> [TASK DETAILS]: A line-by-line copy of the material below is required.

> [RECORDS FOR THE EXERCISE]:
☆ ☆ ☆ ☆ ☆

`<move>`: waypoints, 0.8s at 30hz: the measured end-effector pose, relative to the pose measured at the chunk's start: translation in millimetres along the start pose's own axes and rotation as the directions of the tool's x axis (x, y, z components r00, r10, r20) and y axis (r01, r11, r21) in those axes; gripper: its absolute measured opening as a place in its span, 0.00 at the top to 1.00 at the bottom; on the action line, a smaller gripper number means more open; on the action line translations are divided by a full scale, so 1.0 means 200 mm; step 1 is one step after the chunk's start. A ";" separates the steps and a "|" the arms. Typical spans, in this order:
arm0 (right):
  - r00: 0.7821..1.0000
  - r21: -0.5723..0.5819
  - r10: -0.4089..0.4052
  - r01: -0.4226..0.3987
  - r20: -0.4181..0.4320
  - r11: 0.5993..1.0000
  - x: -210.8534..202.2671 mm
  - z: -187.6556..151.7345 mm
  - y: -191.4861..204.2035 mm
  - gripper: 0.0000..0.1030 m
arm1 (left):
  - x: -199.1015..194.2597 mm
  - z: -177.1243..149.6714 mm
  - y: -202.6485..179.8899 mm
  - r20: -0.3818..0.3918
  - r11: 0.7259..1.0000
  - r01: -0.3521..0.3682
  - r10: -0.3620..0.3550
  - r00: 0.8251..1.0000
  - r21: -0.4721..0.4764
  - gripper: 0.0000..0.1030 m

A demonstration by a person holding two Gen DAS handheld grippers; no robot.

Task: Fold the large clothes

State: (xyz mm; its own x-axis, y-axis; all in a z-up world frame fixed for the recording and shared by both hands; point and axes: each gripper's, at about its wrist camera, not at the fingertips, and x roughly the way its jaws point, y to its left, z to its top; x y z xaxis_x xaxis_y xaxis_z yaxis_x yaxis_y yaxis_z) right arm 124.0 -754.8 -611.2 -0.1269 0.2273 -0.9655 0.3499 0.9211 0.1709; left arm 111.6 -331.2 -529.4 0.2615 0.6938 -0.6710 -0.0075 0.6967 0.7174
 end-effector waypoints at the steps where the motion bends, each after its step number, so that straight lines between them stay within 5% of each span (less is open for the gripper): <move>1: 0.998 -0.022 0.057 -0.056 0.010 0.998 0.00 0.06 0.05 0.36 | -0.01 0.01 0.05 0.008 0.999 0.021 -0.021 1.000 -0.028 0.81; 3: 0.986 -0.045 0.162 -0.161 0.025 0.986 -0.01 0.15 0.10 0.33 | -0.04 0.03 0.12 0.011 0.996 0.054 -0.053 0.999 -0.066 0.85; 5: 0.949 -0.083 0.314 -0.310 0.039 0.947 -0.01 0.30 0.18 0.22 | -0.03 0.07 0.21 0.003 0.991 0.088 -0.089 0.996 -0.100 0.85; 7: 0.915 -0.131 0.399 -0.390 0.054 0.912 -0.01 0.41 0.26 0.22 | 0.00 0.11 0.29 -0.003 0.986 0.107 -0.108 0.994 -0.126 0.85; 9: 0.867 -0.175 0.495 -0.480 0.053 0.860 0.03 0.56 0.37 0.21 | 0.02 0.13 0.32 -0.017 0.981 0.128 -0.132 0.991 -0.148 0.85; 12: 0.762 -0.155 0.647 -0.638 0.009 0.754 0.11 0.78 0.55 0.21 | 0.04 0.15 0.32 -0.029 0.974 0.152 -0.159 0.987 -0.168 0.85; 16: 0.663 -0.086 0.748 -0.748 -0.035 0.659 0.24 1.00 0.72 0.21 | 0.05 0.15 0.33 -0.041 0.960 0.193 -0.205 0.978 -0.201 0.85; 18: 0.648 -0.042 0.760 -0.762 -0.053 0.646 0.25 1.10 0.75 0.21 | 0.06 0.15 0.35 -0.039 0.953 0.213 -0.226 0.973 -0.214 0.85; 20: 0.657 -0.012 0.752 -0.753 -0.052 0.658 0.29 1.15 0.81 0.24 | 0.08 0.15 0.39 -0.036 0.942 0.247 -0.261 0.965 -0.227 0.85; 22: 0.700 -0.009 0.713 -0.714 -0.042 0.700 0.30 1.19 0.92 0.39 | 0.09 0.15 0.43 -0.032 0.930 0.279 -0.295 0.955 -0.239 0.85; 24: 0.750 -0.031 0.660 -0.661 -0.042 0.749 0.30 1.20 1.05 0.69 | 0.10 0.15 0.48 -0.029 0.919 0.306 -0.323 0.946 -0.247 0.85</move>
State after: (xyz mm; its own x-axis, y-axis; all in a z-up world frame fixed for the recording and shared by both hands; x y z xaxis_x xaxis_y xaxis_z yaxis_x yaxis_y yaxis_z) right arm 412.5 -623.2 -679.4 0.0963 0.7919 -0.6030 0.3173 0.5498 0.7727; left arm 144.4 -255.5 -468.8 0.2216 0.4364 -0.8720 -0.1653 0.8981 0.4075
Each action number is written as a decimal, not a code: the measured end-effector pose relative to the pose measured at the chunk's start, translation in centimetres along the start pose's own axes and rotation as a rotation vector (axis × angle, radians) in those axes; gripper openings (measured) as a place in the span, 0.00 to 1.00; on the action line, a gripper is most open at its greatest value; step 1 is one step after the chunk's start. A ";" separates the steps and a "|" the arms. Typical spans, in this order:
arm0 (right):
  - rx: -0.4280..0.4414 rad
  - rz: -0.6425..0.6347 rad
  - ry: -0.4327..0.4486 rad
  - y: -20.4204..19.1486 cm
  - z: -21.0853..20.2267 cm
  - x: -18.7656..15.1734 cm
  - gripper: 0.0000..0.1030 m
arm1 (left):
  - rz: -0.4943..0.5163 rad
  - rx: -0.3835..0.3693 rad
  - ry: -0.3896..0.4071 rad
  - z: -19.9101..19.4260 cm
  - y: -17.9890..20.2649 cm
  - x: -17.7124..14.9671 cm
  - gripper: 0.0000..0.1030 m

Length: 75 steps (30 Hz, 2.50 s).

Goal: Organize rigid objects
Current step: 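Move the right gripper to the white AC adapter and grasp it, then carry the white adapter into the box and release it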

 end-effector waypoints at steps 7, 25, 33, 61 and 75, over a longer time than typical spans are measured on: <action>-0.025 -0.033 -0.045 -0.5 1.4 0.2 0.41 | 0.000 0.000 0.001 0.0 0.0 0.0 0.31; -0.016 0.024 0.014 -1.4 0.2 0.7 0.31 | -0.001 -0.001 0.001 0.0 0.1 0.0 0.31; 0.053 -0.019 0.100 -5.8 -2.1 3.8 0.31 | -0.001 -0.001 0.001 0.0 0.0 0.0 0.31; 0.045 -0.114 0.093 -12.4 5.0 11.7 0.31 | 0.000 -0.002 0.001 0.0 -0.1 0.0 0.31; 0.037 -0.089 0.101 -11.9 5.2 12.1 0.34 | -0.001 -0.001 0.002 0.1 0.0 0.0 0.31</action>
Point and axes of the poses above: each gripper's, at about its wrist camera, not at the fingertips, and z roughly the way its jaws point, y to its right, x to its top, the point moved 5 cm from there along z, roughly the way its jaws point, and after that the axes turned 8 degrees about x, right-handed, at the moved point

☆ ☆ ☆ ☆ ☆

> [EXERCISE SOLUTION]:
`<move>`: waypoints, 0.8s at 30hz: the measured end-effector pose, relative to the pose measured at the chunk's start: translation in millimetres along the start pose's own axes and rotation as the directions of the tool's x axis (x, y, z components r00, r10, r20) and y axis (r01, r11, r21) in those axes; gripper: its absolute measured opening as a place in its span, 0.00 at the top to 1.00 at the bottom; on the action line, a smaller gripper number means more open; on the action line translations are divided by a full scale, so 1.0 means 200 mm; step 1 is one step after the chunk's start. A ";" separates the steps and a "|" the arms. Typical spans, in this order:
arm0 (right):
  - r00: 0.7821..1.0000
  - r21: -0.5723..0.5819
  - r10: -0.4089..0.4052
  - r01: -0.4226..0.3987
  - r20: -0.4181..0.4320
  - r11: 0.5993..1.0000
  - x: -210.8534..202.2671 mm
  - z: -187.6556..151.7345 mm
  - y: -191.4861..204.2035 mm
  - gripper: 0.0000..0.1030 m
arm1 (left):
  - x: -199.1015..194.2597 mm
  - z: -177.1243..149.6714 mm
  - y: -202.6485..179.8899 mm
  - r20: -0.3818..0.3918
  - r11: 0.7259..1.0000
  - r01: -0.3521..0.3682
  - r10: -0.3620..0.3550
  - r00: 0.8251..1.0000
  - r21: -0.4721..0.4764
  - gripper: 0.0000..0.1030 m

A demonstration by a person holding two Gen DAS handheld grippers; no robot.

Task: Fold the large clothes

State: (xyz mm; its own x-axis, y-axis; all in a z-up world frame fixed for the recording and shared by both hands; point and axes: each gripper's, at about its wrist camera, not at the fingertips, and x roughly the way its jaws point, y to its left, z to its top; x y z xaxis_x xaxis_y xaxis_z yaxis_x yaxis_y yaxis_z) right arm 124.0 -754.8 -611.2 -0.1269 0.2273 -0.9655 0.3499 0.9211 0.1709; left arm 111.6 -331.2 -529.4 0.2615 0.6938 -0.6710 -0.0075 0.6967 0.7174
 end-effector waypoints at the steps where the motion bends, each after its step number, so that straight lines between them stay within 5% of each span (less is open for the gripper): <move>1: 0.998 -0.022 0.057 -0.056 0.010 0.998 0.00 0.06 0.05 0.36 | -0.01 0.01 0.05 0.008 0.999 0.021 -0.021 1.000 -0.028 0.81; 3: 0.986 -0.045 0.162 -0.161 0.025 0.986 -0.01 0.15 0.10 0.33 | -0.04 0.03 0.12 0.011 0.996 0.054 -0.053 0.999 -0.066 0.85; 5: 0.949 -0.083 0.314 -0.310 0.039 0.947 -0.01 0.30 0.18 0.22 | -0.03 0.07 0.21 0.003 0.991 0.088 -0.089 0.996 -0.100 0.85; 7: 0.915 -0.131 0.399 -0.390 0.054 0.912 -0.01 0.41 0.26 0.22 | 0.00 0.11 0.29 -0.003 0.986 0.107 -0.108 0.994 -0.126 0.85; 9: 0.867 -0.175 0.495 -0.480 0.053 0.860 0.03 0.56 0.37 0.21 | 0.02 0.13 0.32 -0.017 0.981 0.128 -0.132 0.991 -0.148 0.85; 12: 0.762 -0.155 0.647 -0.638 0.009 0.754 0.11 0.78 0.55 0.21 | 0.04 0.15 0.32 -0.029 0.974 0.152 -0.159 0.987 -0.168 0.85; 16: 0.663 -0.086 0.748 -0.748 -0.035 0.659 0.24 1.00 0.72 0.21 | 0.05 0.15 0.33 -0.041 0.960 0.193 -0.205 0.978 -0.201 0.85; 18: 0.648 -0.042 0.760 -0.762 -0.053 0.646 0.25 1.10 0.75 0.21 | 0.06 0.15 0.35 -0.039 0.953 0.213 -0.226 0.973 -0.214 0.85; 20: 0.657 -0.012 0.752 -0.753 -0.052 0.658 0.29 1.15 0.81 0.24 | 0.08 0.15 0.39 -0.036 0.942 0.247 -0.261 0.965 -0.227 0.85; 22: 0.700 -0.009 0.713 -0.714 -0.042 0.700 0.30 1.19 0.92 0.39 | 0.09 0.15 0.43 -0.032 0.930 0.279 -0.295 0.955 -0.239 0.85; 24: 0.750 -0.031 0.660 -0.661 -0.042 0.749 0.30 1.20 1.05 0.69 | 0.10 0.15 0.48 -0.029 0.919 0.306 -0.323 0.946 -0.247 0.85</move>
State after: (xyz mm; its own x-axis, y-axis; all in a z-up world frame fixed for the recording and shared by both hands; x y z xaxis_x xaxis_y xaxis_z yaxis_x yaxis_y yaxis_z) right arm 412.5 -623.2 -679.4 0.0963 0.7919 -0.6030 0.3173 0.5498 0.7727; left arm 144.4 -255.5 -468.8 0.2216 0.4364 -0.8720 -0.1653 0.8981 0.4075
Each action number is written as a decimal, not a code: the measured end-effector pose relative to the pose measured at the chunk's start, translation in centimetres along the start pose's own axes and rotation as a rotation vector (axis × angle, radians) in those axes; gripper openings (measured) as a place in the span, 0.00 to 1.00; on the action line, a gripper is most open at its greatest value; step 1 is one step after the chunk's start. A ";" separates the steps and a "|" the arms. Typical spans, in this order:
arm0 (right):
  - rx: -0.4280..0.4414 rad
  - rz: -0.6425..0.6347 rad
  - ry: -0.4327..0.4486 rad
  - y: -20.4204..19.1486 cm
  - z: -21.0853..20.2267 cm
  - x: -18.7656..15.1734 cm
  - gripper: 0.0000..0.1030 m
arm1 (left):
  - rz: -0.4943..0.5163 rad
  - rx: -0.3835..0.3693 rad
  - ry: -0.3896..0.4071 rad
  - z: -19.9101..19.4260 cm
  - y: -17.9890..20.2649 cm
  - x: -17.7124..14.9671 cm
  - gripper: 0.0000..0.1030 m

Length: 75 steps (30 Hz, 2.50 s).

Goal: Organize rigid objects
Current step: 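Move the right gripper to the white AC adapter and grasp it, then carry the white adapter into the box and release it
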
 end-effector waypoints at steps 7, 25, 33, 61 and 75, over a longer time than typical spans are measured on: <action>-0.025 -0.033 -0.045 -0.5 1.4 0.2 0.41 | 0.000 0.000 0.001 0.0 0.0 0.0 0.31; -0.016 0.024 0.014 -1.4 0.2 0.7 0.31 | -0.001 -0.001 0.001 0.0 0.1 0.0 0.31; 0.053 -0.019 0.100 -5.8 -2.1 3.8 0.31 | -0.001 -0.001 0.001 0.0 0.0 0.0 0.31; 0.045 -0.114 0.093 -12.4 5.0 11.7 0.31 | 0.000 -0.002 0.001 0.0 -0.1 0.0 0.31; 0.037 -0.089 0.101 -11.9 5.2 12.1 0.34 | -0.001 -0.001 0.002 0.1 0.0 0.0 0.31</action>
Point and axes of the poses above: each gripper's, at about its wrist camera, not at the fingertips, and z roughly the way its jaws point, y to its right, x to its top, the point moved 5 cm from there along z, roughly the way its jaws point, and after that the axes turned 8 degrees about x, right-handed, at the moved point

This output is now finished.